Deuterated chloroform $\left({\text{CDCl}}_{\text{3}}\right)$ is a common NMR solvent generally used because it dissolutes a broad range of organic compounds and is inexpensive.

The total signal intensity of each set of proton is given by the height of each set of steps. The integration value defines the relative number of each kind of proton in the molecule.

In NMR spectrum, the intensity of signals is plotted against the magnetic field or frequency. Nuclei that are non-equivalent show only one peak in the NMR spectrum. However, protons absorb at different frequencies that are non-equivalent.

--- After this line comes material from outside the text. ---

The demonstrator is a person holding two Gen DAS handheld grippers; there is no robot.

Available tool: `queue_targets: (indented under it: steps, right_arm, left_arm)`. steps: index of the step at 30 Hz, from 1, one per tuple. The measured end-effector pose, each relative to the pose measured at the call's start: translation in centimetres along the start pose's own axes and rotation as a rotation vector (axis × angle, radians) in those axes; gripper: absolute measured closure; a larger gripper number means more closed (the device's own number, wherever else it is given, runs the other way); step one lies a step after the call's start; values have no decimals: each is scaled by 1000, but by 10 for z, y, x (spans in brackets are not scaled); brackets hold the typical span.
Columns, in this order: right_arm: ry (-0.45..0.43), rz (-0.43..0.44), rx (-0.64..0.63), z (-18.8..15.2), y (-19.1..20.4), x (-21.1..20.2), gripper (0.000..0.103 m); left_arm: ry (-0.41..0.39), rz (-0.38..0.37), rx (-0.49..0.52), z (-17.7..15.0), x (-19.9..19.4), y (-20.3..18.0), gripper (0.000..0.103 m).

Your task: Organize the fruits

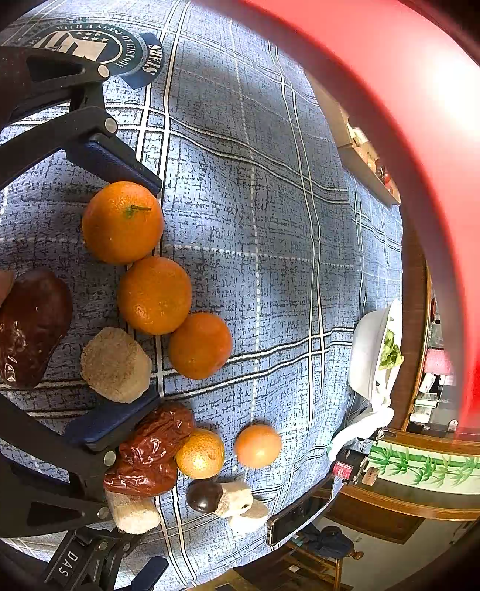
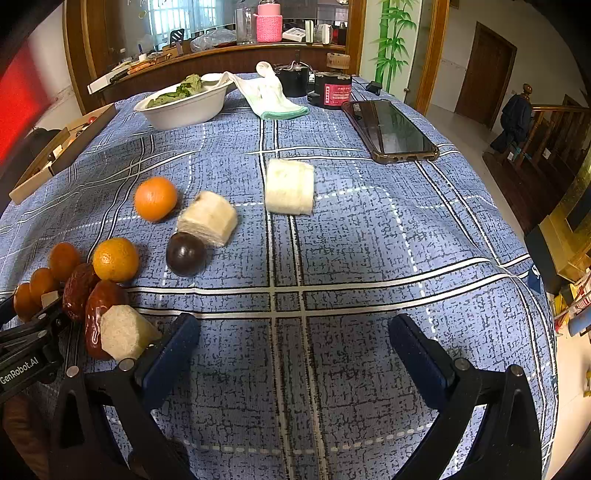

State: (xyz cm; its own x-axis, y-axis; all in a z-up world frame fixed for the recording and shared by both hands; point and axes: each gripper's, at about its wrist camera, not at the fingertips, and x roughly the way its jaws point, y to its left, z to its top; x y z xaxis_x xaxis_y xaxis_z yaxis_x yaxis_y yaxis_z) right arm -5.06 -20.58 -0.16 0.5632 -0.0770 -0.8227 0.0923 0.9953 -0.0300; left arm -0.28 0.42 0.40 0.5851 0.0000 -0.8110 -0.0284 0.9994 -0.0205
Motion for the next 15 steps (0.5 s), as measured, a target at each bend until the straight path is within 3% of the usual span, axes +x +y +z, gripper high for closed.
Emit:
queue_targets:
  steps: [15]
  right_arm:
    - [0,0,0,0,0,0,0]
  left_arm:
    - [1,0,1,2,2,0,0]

An increase in the electron density that surrounds the nucleus shields it from the applied field. This results in a net decrease in the field experienced by the nucleus. The value of the observed chemical shift of the signal therefore decreases, and, on a typical NMR spectrum, the signal moves to the right, which is called an upfield shift because, at a constant frequency, a slightly higher applied magnetic field is required for resonance to occur. De-shielding is the effect of a decline in the electron density around a nucleus which leads to shifting in the peaks of a chemical shift towards left in the NMR spectrum that results in an increase in delta values, hence downshift.